SHANGHAI -- China is considering allowing banks to roll over loans to local governments, giving them more time to repay massive debts from stimulus spending for the 2008 financial crisis, state media said Tuesday.

Local governments cannot borrow directly from banks, but in recent years they have set up financing vehicles to fund infrastructure and other projects, fueling concerns about a potential explosion in bad loans.

The China Daily said the banking regulator was mulling “long-term” extensions of loans to local governments, and that a concrete policy could emerge as early as this month.

The China Banking Regulatory Commission could not be reached for comment Tuesday, but the Financial Times newspaper reported Monday that the central government had already ordered banks to roll over the loans to avoid defaults.

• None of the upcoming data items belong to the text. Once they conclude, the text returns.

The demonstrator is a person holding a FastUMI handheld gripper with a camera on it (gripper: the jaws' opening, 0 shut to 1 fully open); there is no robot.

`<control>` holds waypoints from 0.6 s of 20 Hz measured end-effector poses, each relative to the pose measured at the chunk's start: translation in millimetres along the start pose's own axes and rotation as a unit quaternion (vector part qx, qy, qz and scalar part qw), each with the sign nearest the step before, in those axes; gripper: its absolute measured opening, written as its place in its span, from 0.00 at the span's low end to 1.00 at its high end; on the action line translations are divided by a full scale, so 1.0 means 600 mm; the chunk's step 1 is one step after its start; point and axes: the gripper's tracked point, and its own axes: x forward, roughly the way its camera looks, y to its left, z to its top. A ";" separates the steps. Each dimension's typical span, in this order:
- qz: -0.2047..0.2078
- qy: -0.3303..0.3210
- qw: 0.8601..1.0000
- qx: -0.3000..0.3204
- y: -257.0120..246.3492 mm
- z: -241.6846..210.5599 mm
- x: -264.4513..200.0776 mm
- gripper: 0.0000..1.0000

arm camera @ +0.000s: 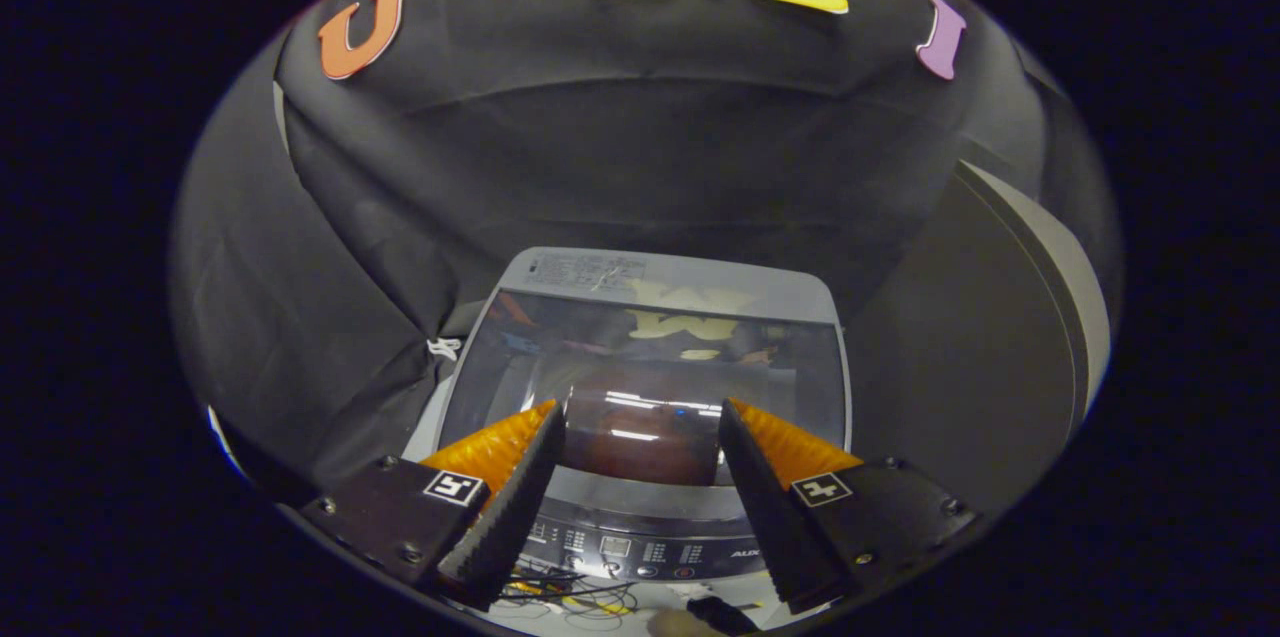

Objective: Put the clothes into the washing machine and then close the washing machine lid.

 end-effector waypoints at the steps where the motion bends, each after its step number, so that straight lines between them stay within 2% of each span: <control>1: 0.002 0.002 1.000 -0.003 -0.001 -0.007 -0.005 0.97; 7: 0.019 -0.012 1.000 -0.012 -0.019 -0.043 -0.072 0.97; 12: 0.049 -0.091 0.995 0.002 -0.073 -0.025 -0.234 0.97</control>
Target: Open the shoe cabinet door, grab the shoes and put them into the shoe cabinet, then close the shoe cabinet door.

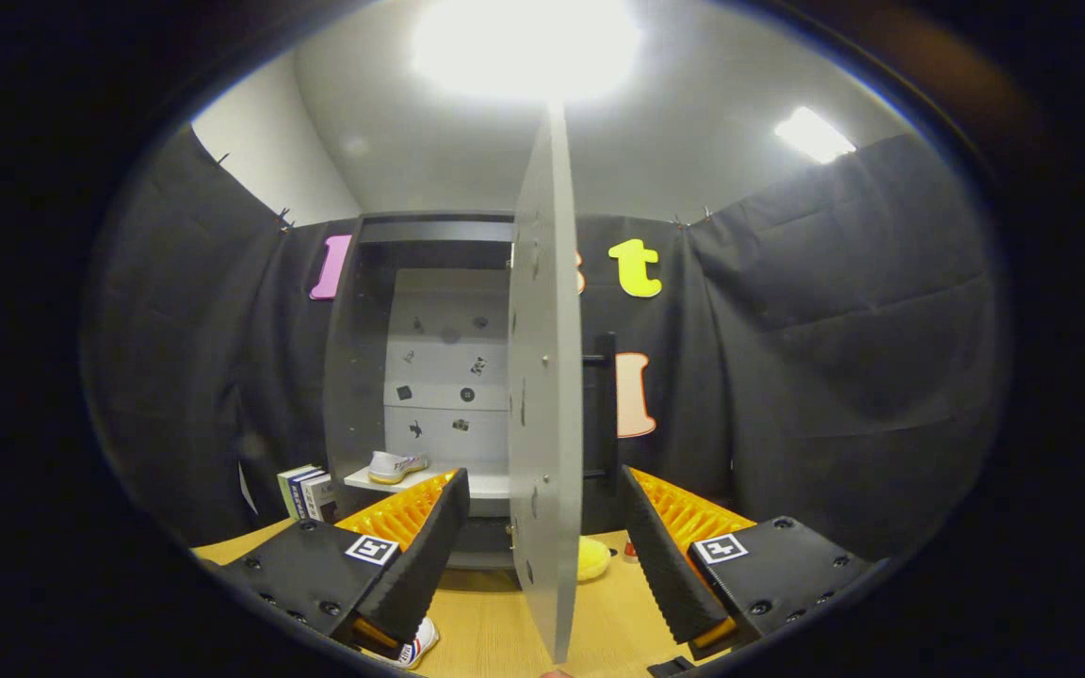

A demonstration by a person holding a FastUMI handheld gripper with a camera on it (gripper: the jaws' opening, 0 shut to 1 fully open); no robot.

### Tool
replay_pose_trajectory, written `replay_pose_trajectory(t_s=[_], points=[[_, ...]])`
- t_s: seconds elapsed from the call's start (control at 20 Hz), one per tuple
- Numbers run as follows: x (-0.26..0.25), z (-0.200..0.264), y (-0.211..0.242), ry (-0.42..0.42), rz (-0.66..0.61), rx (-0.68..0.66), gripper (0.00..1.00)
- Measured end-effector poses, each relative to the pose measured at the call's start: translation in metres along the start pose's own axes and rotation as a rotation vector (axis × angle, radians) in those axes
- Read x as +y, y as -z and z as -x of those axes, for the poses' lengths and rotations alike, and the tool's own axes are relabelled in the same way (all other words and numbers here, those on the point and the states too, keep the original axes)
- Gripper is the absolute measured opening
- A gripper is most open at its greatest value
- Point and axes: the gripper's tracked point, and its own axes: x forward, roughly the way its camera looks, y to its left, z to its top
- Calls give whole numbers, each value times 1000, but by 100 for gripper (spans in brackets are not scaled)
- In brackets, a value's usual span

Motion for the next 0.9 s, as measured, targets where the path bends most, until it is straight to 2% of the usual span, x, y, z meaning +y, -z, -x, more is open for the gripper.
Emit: replay_pose_trajectory(t_s=[0.5,0.9], points=[[130,-21,117,-236,44,254,98],[208,-22,234,-344,31,516,98]])
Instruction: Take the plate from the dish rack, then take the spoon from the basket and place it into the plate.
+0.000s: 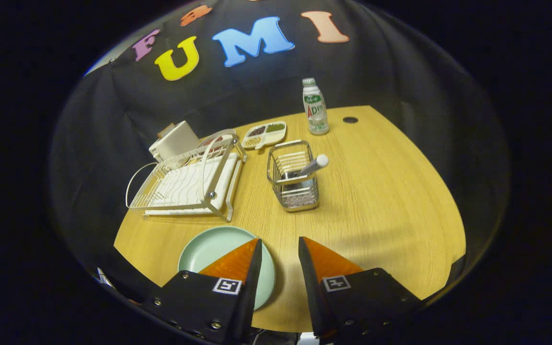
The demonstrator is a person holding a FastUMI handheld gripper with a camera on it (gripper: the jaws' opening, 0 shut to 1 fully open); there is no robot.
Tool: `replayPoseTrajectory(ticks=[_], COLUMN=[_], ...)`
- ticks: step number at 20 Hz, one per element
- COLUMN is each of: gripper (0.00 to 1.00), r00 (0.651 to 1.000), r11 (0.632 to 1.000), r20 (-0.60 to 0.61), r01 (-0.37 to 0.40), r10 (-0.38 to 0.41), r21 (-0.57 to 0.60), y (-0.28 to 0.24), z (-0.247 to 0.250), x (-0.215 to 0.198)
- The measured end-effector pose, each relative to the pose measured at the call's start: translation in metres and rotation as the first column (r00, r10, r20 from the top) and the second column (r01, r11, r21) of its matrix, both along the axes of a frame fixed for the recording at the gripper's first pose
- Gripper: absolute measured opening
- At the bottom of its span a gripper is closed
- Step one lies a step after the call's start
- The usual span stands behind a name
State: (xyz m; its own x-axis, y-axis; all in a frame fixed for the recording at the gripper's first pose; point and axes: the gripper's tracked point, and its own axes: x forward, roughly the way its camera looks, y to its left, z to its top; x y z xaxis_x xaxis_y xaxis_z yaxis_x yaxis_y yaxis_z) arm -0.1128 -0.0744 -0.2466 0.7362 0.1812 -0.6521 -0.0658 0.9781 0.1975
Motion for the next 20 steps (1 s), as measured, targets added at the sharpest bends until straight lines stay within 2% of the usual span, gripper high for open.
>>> replayPoseTrajectory(ticks=[6, 10, 14, 17, 18, 19, 20], gripper=[0.47, 0.47, 0.47, 0.48, 0.67, 0.74, 0.77], r00=[0.975, 0.922, 0.849, 0.829, 0.824, 0.818, 0.816], r11=[0.998, 0.996, 0.989, 0.985, 0.984, 0.986, 0.988], r20=[0.221, 0.387, 0.528, 0.559, 0.566, 0.574, 0.577], r01=[0.015, 0.039, 0.064, 0.079, 0.078, 0.071, 0.065], r10=[-0.002, -0.004, 0.017, 0.021, 0.026, 0.030, 0.030], r21=[-0.059, -0.083, -0.135, -0.154, -0.159, -0.153, -0.143], y=[-0.020, -0.030, -0.036, -0.039, -0.039, -0.038, -0.036], z=[0.067, 0.105, 0.130, 0.129, 0.123, 0.118, 0.109], x=[0.019, 0.041, 0.058, 0.069, 0.074, 0.080, 0.084])
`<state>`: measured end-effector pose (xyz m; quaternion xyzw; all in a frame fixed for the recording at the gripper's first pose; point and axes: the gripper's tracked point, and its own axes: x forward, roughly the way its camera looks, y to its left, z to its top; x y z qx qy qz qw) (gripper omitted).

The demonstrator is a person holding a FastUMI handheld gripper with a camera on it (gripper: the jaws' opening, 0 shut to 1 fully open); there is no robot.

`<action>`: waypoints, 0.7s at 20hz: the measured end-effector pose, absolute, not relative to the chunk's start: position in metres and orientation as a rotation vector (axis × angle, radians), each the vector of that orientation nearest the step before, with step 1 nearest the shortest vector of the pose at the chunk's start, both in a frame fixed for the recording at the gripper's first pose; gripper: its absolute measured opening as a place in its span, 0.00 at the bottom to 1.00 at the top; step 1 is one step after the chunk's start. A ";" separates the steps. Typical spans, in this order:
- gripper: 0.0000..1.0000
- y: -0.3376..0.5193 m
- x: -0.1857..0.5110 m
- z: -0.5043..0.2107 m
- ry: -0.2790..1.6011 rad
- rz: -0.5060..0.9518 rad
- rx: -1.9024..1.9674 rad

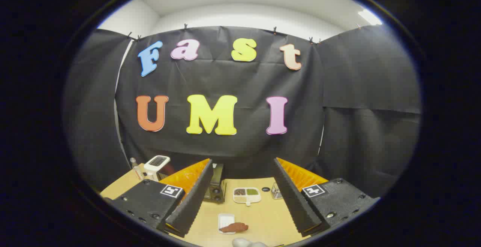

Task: Open the toaster oven, put the food inside, and close the toaster oven door.

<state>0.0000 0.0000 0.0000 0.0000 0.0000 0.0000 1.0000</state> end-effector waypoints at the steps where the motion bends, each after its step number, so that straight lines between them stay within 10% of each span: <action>1: 1.00 0.000 -0.001 -0.001 0.001 -0.002 0.003; 14: 1.00 0.013 0.011 -0.022 0.028 -0.043 -0.002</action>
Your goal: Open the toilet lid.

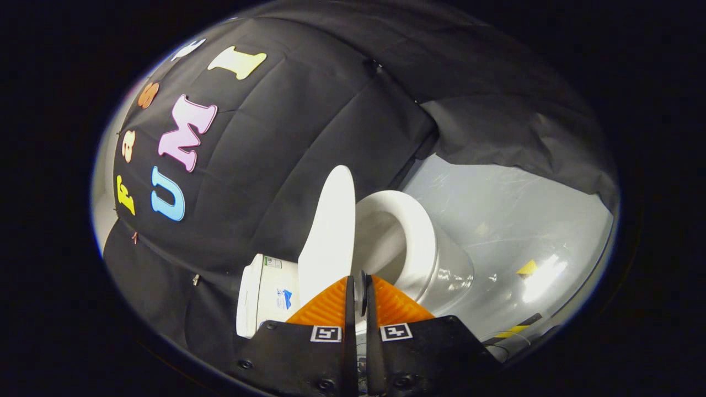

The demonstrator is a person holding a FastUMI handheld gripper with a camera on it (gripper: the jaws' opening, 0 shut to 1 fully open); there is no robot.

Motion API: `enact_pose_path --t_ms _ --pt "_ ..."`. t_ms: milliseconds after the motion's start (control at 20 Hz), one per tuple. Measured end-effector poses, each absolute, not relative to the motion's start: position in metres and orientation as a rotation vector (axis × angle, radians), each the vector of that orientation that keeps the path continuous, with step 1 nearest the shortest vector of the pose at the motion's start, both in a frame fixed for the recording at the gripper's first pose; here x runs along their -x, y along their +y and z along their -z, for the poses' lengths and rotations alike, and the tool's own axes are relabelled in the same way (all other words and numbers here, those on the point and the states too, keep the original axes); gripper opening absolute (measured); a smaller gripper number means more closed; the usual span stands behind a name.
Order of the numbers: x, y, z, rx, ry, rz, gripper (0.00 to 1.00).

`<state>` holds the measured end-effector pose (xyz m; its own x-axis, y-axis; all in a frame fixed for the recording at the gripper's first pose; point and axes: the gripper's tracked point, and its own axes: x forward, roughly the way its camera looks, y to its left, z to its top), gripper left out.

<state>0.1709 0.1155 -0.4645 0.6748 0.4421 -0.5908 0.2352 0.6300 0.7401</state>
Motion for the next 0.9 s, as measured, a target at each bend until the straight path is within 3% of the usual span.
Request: enact_pose_path --t_ms 900 --pt "-0.166 0.226 0.312 -0.575 0.709 -0.173 0.11"
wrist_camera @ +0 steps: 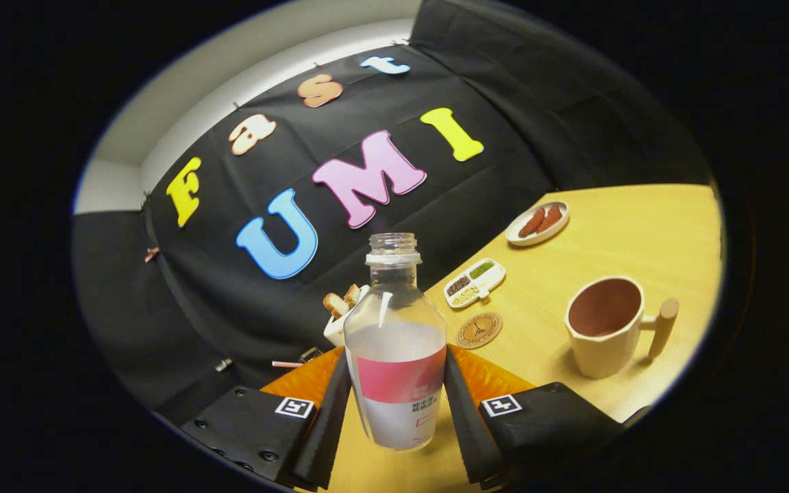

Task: Take the bottle from table, then pour the juice into the cup, finally place the bottle on the coaster

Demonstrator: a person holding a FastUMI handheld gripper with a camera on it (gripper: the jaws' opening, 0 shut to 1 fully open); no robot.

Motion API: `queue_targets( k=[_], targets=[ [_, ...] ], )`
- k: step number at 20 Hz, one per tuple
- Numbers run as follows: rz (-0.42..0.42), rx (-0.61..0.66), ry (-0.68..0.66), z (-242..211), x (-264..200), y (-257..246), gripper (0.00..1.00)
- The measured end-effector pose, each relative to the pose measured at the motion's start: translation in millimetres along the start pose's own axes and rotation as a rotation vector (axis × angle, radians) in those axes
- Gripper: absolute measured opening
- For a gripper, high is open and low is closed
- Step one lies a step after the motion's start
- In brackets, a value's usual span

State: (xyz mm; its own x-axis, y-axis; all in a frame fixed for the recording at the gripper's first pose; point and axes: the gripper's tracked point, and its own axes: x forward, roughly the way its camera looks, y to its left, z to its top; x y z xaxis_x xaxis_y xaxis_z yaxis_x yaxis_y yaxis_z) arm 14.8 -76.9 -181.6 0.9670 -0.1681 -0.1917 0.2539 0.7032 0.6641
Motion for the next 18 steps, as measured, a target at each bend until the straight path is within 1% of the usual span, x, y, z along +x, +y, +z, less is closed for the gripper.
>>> queue_targets(
  k=[4, 7, 15, 18],
  targets=[
    [-0.006, 0.226, 0.003, -2.9, -5.8, -14.2, 0.74],
    [-0.010, 0.353, -0.008, 1.3, -7.1, -18.8, 0.74],
    [-0.072, 0.553, -0.008, -0.3, -4.8, -40.5, 0.73],
    [-0.076, 0.618, 0.007, -1.0, -4.5, -40.6, 0.74]
  ],
)
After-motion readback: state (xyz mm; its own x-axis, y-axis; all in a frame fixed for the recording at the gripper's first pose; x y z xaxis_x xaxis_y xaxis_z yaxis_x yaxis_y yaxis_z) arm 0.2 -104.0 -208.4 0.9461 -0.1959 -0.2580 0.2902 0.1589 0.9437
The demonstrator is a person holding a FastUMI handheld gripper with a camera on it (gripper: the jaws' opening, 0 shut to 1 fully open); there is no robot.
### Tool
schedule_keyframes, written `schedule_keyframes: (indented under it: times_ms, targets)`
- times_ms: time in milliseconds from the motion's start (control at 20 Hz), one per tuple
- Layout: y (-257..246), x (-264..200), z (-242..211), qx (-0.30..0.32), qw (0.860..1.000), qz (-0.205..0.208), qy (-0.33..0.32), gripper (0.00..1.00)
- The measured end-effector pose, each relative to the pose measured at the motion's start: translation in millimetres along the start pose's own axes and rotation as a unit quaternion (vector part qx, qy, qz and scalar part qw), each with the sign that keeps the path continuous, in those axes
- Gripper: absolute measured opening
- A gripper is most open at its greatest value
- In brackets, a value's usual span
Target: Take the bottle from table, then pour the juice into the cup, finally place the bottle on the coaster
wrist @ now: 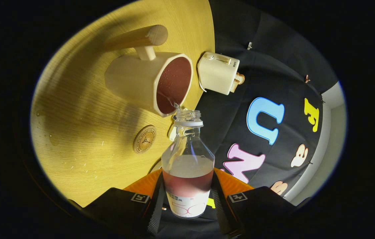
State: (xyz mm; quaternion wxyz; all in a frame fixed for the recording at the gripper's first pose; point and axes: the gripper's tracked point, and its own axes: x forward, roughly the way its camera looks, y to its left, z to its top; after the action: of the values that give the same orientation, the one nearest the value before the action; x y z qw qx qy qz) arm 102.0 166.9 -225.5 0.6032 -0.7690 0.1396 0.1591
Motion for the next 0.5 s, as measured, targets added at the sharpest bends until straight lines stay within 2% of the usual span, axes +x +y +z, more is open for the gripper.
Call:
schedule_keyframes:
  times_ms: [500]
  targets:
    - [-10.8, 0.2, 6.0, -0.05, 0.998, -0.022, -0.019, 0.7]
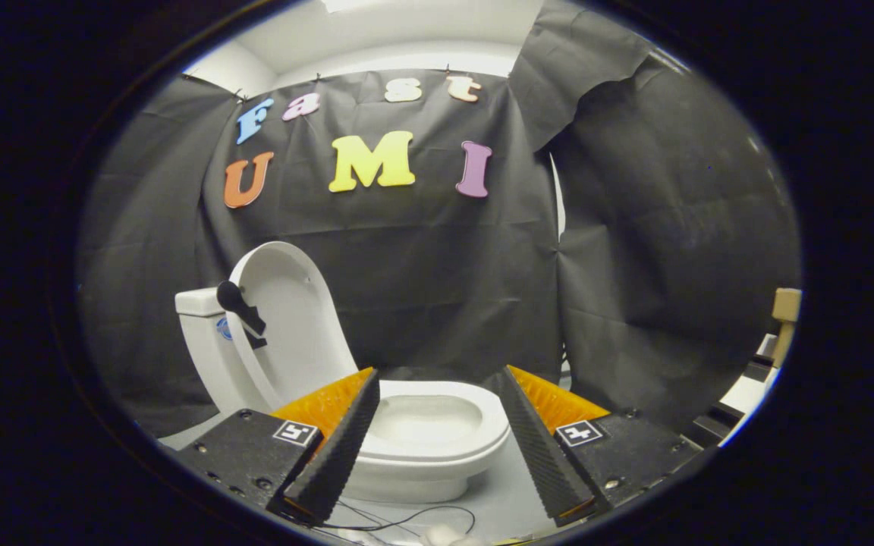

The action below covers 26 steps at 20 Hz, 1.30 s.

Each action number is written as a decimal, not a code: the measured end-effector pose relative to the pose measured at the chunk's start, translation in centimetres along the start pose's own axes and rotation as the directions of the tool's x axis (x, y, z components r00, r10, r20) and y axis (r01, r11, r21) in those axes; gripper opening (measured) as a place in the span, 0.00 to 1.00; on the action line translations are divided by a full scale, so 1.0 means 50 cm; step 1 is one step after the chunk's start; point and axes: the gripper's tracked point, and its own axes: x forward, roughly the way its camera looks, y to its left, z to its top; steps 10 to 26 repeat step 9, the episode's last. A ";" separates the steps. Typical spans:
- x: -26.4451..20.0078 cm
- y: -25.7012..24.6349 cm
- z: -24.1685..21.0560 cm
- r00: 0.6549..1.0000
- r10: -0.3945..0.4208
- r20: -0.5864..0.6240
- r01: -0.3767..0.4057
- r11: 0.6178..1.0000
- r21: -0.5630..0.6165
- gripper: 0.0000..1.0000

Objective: Open the toilet lid.

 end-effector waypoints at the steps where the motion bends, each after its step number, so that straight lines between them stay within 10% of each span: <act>1: 0.002 -0.001 -0.004 1.000 0.001 -0.005 -0.001 1.000 0.005 0.99; 26: 0.001 0.005 -0.022 1.000 0.004 -0.028 -0.004 1.000 -0.009 0.99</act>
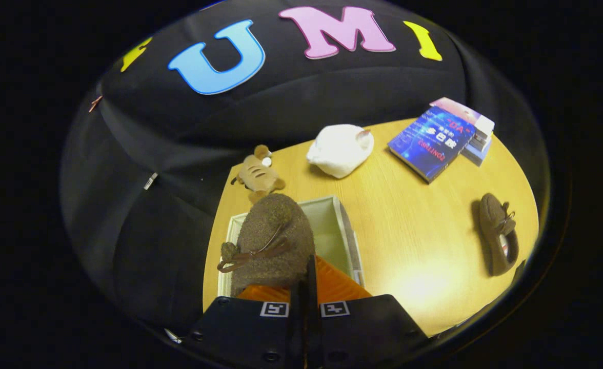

Last year, China's National Audit Office put the debt held by local governments at 10.7 trillion yuan (US$1.7 trillion) at the end of 2010 — or about 27 percent of China's 2010 gross domestic product (GDP).

Nearly half, or 4.46 trillion yuan, is scheduled for repayment this year, the China Daily said.

According to a separate report, China's banks had more than 9 trillion yuan of outstanding loans issued to local governments as of September last year, the Shanghai Securities News said Tuesday.

Analysts said China had previously rolled over such loans, but that the huge amount of money involved this time around was unsettling investors.

“Of course the loans are and will be rolled over,” said Wang Tao, a Hong Kong-based economist for UBS.

“What is new and uncomfortable for investors is perhaps the size of new local debt accumulated during the last round of economic stimulus,” she said in a research report on Tuesday.

The risk was some local governments used bank lending to finance unviable projects, which could eventually produce bad loans, Wang said.

China last year gave permission to four of its most developed cities and provinces to directly issue bonds, ending a long ban, to give cash-strapped local governments an alternative funding channel.